| WHAT YOU WILL DO |
The answer must consist solely of the lines below starting at the one containing "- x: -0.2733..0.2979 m" and ending at the one containing "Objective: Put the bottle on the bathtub", repeated exactly, with both ends included and all pictures omitted.
[DATA Boundary: Start]
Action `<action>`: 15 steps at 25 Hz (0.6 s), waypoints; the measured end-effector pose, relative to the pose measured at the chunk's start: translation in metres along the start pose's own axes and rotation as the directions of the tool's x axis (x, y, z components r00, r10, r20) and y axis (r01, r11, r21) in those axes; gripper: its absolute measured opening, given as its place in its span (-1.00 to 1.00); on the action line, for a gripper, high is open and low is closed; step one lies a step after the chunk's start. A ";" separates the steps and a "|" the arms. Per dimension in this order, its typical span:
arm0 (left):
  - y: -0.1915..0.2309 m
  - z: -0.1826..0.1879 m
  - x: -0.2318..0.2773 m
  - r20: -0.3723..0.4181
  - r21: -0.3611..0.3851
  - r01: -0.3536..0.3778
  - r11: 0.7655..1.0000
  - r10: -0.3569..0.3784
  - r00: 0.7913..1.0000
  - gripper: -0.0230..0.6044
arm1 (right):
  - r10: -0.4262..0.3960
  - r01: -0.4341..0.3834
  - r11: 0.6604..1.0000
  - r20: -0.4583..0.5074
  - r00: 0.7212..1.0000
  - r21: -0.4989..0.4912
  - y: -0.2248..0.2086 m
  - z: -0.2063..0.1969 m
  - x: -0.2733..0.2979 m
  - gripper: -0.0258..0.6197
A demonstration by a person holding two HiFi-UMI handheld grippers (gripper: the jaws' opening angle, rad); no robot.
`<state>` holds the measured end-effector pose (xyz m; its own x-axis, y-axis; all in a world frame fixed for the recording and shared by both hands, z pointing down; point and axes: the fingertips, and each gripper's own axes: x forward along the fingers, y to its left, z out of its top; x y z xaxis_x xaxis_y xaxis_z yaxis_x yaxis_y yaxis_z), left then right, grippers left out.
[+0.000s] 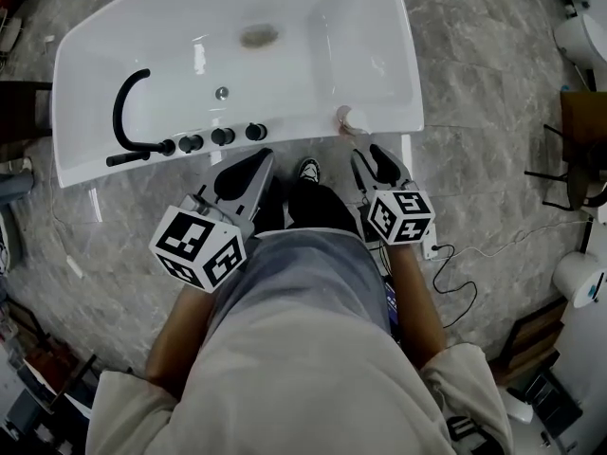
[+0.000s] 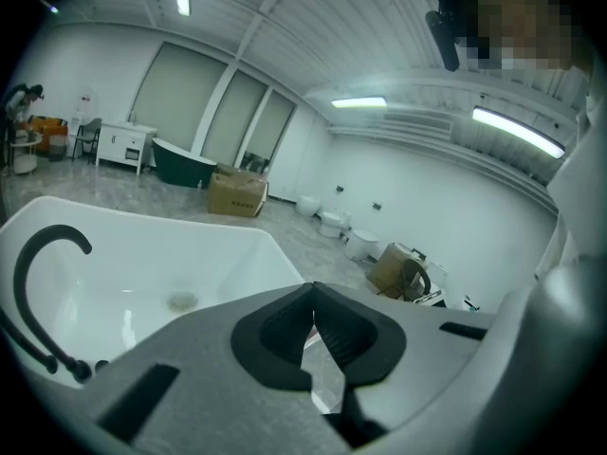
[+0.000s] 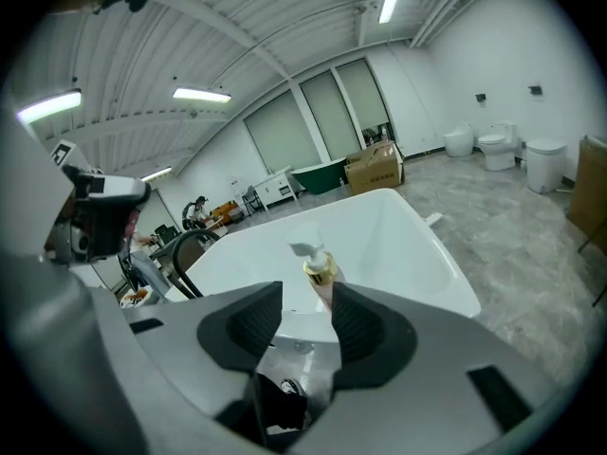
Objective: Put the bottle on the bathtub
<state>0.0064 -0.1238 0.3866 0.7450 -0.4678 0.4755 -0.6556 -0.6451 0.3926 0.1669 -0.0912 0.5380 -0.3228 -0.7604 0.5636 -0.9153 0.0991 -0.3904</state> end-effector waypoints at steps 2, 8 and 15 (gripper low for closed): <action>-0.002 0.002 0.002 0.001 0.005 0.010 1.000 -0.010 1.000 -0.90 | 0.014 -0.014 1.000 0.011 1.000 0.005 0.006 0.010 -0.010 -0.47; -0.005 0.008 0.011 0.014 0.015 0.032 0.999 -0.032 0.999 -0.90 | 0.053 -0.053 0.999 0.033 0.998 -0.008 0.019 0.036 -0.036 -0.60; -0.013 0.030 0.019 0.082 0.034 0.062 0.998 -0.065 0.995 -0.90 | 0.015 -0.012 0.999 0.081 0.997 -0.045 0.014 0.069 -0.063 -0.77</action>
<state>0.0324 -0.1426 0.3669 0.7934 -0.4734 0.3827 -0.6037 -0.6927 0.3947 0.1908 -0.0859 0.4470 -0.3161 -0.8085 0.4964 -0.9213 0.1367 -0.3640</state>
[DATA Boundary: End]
| ANSWER SPACE |
  - x: -0.2733..0.2979 m
  - gripper: -0.0258..0.6197
A demonstration by a person holding two HiFi-UMI handheld grippers (gripper: the jaws' opening angle, rad); no robot.
`<state>` holds the measured end-effector pose (xyz m; its own x-axis, y-axis; all in a world frame fixed for the recording and shared by both hands, z pointing down; point and axes: the fingertips, and each gripper's own axes: x forward along the fingers, y to its left, z out of its top; x y z xaxis_x xaxis_y xaxis_z yaxis_x yaxis_y yaxis_z), left then right, grippers left out.
[+0.000s] 
[+0.000s] 
[+0.000s] 
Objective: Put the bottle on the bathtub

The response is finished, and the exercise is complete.